In the months that they’ve worked together, Diego has taken the same approach to Osiel’s playing that his own teachers at Manhattan Conservatory have taken with him. “We had to go back in order to go forward,” spending time focused on technique.

That could make something that had been free-form fun become a drag. But the driving curiosity about music and the friendliness that both boys share ensured that it was not. “Technique was what I really wanted,” Osiel explains, “to play so that it sounds good, not just so that I know the notes.” And, he adds, Diego is a great teacher. “I ask a LOT of questions, and Diego is really patient. He explains it all really well.”

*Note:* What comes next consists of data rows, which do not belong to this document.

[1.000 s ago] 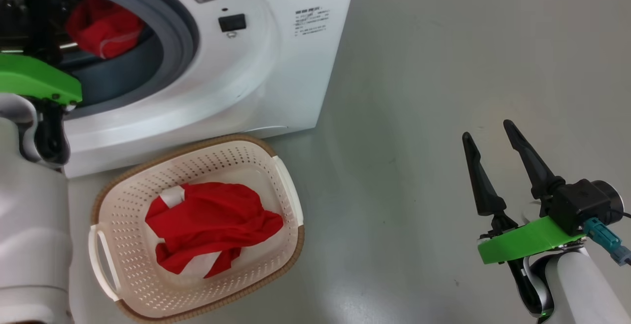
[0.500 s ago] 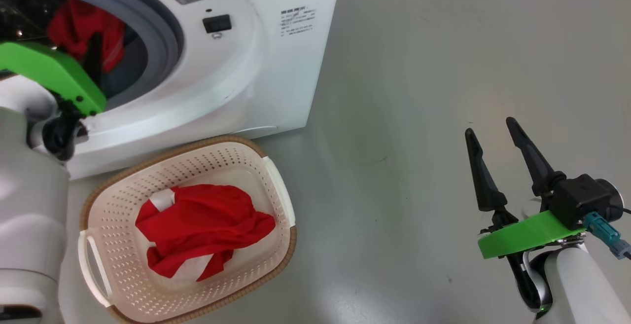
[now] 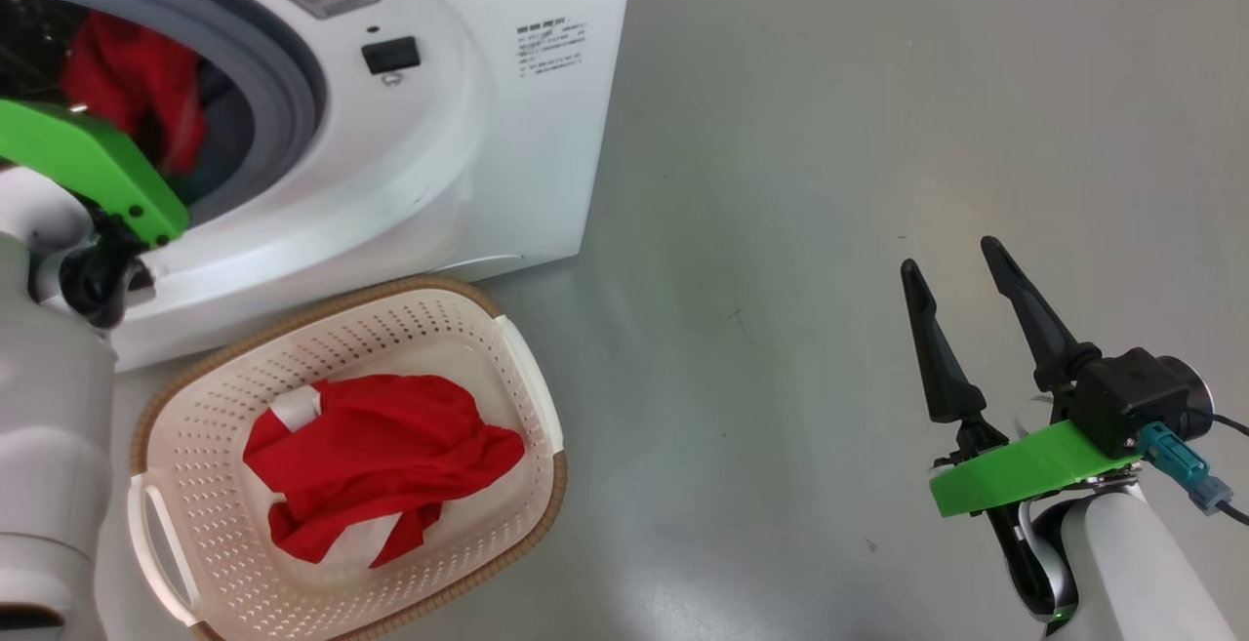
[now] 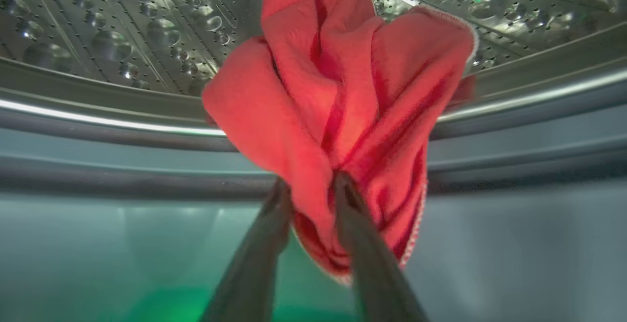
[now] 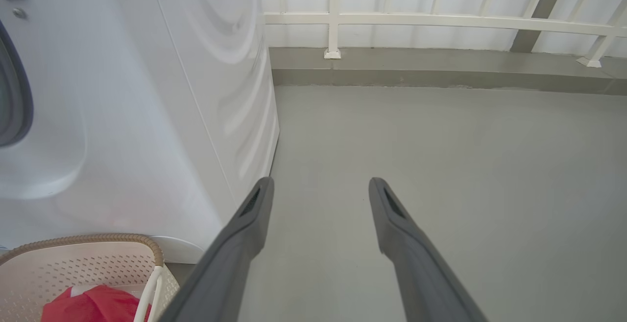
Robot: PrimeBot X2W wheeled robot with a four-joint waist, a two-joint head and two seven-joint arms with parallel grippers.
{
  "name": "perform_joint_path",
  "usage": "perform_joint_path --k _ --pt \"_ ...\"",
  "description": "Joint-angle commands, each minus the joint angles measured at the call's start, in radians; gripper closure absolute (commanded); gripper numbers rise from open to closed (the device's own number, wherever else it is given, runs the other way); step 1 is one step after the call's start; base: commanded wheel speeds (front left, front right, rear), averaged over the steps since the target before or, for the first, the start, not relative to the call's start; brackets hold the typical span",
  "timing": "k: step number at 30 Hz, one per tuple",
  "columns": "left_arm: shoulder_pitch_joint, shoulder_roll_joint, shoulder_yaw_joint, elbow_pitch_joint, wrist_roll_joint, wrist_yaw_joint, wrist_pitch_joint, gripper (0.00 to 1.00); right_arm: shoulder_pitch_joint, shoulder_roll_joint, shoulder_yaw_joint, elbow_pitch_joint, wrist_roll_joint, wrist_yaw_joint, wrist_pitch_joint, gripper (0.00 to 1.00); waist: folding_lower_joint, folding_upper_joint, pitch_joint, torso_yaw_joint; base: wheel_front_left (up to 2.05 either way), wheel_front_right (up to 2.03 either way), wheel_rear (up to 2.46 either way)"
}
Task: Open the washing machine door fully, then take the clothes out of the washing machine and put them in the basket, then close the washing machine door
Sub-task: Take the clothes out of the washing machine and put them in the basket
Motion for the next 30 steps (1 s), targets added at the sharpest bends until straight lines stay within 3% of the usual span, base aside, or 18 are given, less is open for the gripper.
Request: perform_joint_path --k 1,13,20,24,30 --pt "-0.016 0.052 0.007 -0.024 0.011 -0.003 -0.042 1.00 -0.004 -0.002 0.019 -0.026 0.013 0.006 -0.006 0.00 -0.0001 0.0000 0.003 -0.001 0.00 0.00 0.00" --pt "0.054 0.073 -0.014 -0.039 0.046 0.006 -0.349 1.00 0.000 0.005 0.017 -0.018 0.015 0.006 -0.006 0.00 -0.0001 0.0000 -0.037 0.020 0.00 0.00 0.00" --pt "0.118 0.078 -0.029 -0.075 0.059 0.000 -0.449 1.00 0.009 0.005 0.019 -0.009 0.013 0.006 -0.006 0.00 -0.0001 0.0000 -0.080 0.033 0.00 0.00 0.00" --pt "0.177 0.087 -0.021 -0.157 0.074 0.004 -0.464 1.00 0.015 0.006 0.023 -0.004 0.014 0.006 -0.006 0.00 -0.0001 0.0000 -0.110 0.041 0.00 0.00 0.00" --pt "0.336 0.082 0.032 -0.401 0.144 0.058 -0.465 1.00 0.022 0.005 0.032 0.005 0.017 0.006 -0.006 0.00 -0.0001 0.0000 -0.161 0.047 0.00 0.00 0.00"
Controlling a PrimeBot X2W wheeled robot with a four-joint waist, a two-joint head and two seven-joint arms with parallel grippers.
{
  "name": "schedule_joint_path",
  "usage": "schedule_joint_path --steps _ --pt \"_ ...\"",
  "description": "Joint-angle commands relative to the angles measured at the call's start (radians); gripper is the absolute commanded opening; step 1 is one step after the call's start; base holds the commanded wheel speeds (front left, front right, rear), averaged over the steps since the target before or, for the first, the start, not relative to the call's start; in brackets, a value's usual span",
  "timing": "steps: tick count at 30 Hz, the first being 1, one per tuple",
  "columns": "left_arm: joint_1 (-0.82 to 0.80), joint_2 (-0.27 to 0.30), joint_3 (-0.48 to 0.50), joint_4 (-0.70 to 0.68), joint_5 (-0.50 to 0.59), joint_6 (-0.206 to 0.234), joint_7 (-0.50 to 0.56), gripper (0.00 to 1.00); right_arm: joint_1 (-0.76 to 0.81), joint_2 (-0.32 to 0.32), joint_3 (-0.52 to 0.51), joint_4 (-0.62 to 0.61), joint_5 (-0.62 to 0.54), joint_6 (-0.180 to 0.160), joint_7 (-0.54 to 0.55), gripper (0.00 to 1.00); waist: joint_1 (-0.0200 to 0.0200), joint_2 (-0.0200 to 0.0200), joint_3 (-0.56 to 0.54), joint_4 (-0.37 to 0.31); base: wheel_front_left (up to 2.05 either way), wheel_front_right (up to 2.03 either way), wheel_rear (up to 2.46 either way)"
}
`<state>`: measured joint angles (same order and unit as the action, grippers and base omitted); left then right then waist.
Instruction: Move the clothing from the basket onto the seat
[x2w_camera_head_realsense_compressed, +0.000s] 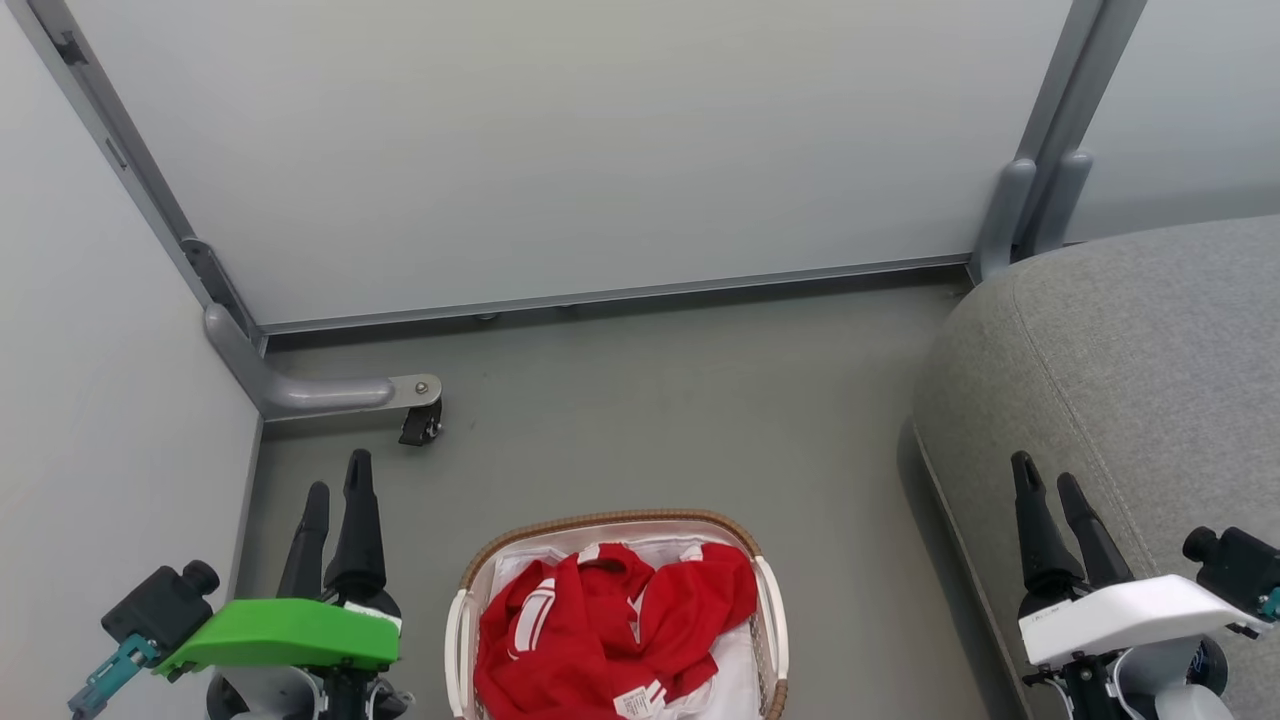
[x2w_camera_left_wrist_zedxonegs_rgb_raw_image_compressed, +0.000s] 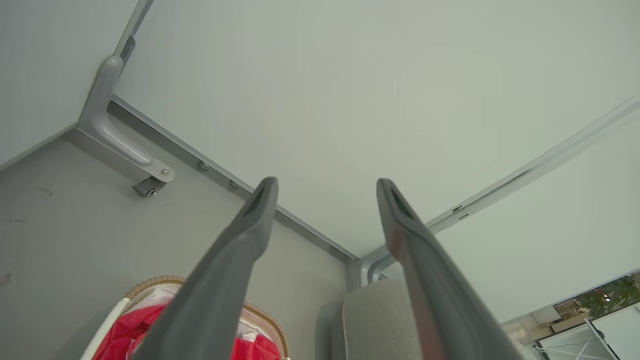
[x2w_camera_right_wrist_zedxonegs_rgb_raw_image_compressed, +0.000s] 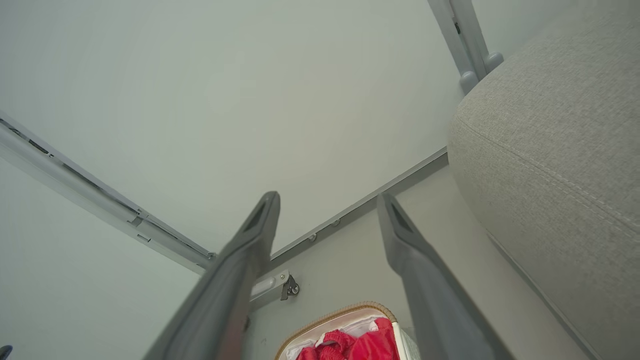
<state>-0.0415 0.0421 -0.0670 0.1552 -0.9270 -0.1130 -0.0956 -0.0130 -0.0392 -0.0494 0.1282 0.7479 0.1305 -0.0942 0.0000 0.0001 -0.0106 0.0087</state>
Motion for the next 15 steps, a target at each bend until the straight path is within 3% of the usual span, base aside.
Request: schedule_joint_path --steps 1,15 --pt "0.002 0.006 -0.005 -0.015 0.034 0.006 -0.011 1.00 0.000 -0.007 0.005 -0.018 -0.039 0.000 -0.013 1.00 0.0000 -0.0001 0.000 0.000 0.00 0.00 0.00" --pt "0.012 0.008 -0.049 0.009 0.235 0.021 -0.051 1.00 0.013 -0.009 0.018 -0.020 -0.224 0.000 -0.052 1.00 0.0000 -0.0001 -0.002 0.006 0.00 0.00 0.00"
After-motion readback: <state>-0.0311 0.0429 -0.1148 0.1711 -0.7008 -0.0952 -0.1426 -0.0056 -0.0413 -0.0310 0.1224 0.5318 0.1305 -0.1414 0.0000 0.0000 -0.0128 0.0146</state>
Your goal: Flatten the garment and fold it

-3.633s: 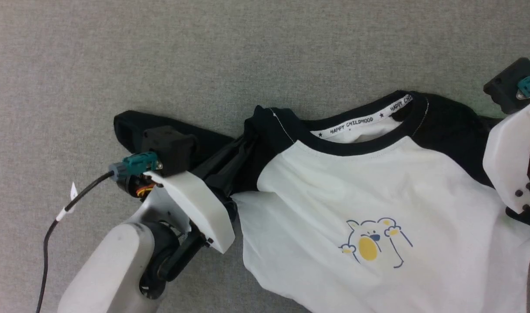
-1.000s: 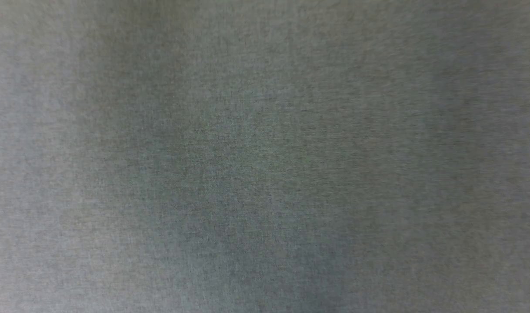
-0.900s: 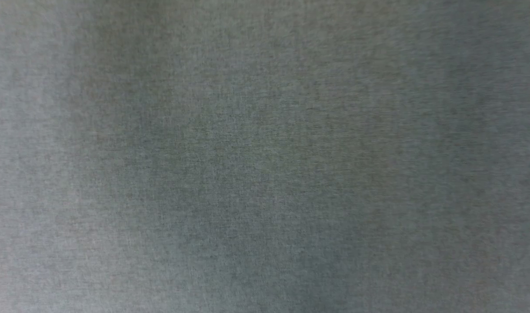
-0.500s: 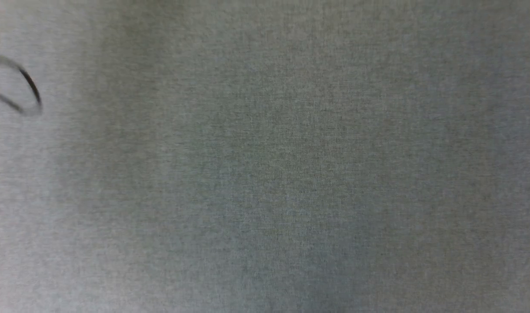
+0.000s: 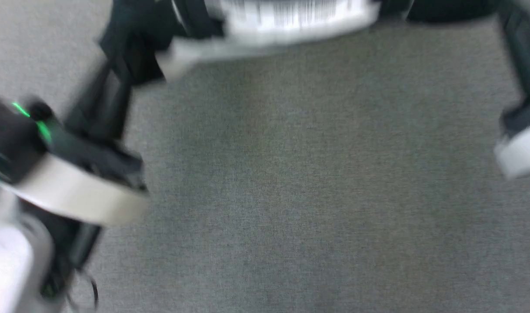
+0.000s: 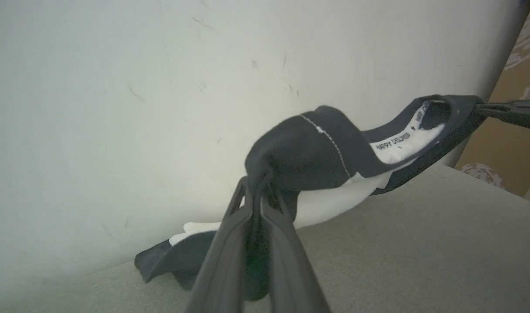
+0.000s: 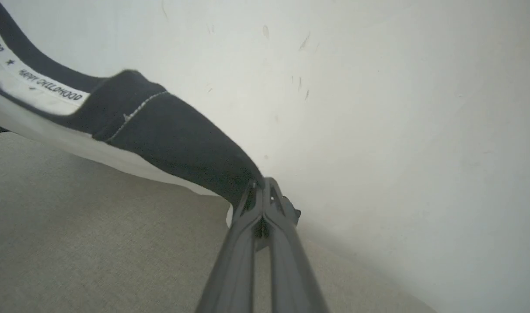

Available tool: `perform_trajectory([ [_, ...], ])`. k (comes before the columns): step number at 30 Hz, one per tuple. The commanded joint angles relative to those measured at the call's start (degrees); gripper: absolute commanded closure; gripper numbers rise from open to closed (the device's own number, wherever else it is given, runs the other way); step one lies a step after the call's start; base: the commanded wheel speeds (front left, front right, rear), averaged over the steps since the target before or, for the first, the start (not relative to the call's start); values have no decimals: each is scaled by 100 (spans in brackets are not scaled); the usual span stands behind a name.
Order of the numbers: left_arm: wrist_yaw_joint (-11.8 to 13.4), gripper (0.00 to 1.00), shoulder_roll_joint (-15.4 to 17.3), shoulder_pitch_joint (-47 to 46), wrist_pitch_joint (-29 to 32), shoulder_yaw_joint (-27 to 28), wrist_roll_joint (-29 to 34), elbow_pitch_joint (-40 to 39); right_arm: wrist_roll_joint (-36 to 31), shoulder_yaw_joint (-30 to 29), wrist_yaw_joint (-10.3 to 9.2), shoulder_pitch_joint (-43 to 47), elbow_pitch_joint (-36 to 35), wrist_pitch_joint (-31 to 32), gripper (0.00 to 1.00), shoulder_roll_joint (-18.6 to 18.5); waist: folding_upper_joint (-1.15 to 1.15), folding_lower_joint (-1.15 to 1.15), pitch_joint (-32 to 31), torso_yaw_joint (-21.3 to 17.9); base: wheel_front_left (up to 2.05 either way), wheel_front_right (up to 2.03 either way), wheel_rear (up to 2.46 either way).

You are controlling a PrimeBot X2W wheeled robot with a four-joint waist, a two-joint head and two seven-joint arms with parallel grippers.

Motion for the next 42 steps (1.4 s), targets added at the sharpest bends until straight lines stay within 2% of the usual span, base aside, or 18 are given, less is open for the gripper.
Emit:
perform_trajectory([
  [1, 84, 100, 82, 457, 49, -121, 74, -144, -18, -105, -12, 528, -191, 28, 100, 124, 0, 2, -411, -73, 0, 0, 0],
  [6, 114, 100, 255, 1493, 293, -581, 114, -235, 25, -191, -12, 1742, -455, 91, 100, 261, 0, 2, -595, -90, 0, 0, 0],
  [8, 40, 100, 367, 1817, 407, -821, 166, -169, 73, -169, -12, 2123, -495, 138, 100, 248, 0, 2, -657, -93, 0, 0, 0],
  [12, -86, 100, 373, 2330, 611, -1231, -25, -1, 231, -36, -12, 2780, -474, 338, 100, 164, 0, 2, -784, -94, 0, 0, 0],
  [21, -274, 100, 508, 2791, 1257, -1740, -379, 344, 658, 267, -12, 3970, -139, 1120, 100, -133, 0, 2, -1072, -37, 0, 0, 0],
  [30, -260, 100, 654, 3215, 1929, -2063, -796, 334, 918, 468, -12, 4687, -10, 1657, 100, -156, 0, 2, -1255, -40, 0, 0, 0],
  [35, -251, 100, 557, 3285, 1868, -2185, -740, 492, 848, 524, -12, 4923, 49, 1655, 100, -108, 0, 2, -1293, -30, 0, 0, 0],
  [42, -330, 100, 181, 3038, 1340, -2230, -492, 1246, 626, 792, -12, 4788, 526, 1145, 100, 156, 0, 2, -1398, 2, 0, 0, 0],
])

Diego has a second pupil from a Partnership school, who agrees with Osiel’s assessment; Taylor Davenport, a sixth grader at Sacred Heart in the Bronx, is also taking piano lessons from him. “Diego is really nice,” she says, “and he really helps me progress.”

Diego carefully selects pieces for both students. (“a LOT of classical music,” Taylor says.) With Osiel, he’s choosing pieces “with basic rhythm but complex articulation,” like minuets.

Both Osiel and Diego are clearly benefiting from their work together. Osiel shares that now, “When I play the piano, I feel like there is sun in the house. I feel free.” And Diego explains that there’s a practical benefit of teaching for his own playing: “Going back to the basics with Osiel helps me remember the basics when I’m playing.”

More deeply, though, it is clear that Diego and Osiel’s passion for and curiosity about making music amplifies the other’s. And while the two come from what are in many ways different worlds in New York, their connection through music transcends that.

“This,” Diego explains, “is the role music should play in people’s lives.”

When we landed on “Partnership Schools” as the name for our network, it came from an awareness—both practical and faith-based—that wide-ranging collaboration is necessary for our students to thrive and fundamental to affirming the best in all of us. And in the middle of these strange times, two young men in our midst are making that kind of partnership into something quite simply beautiful.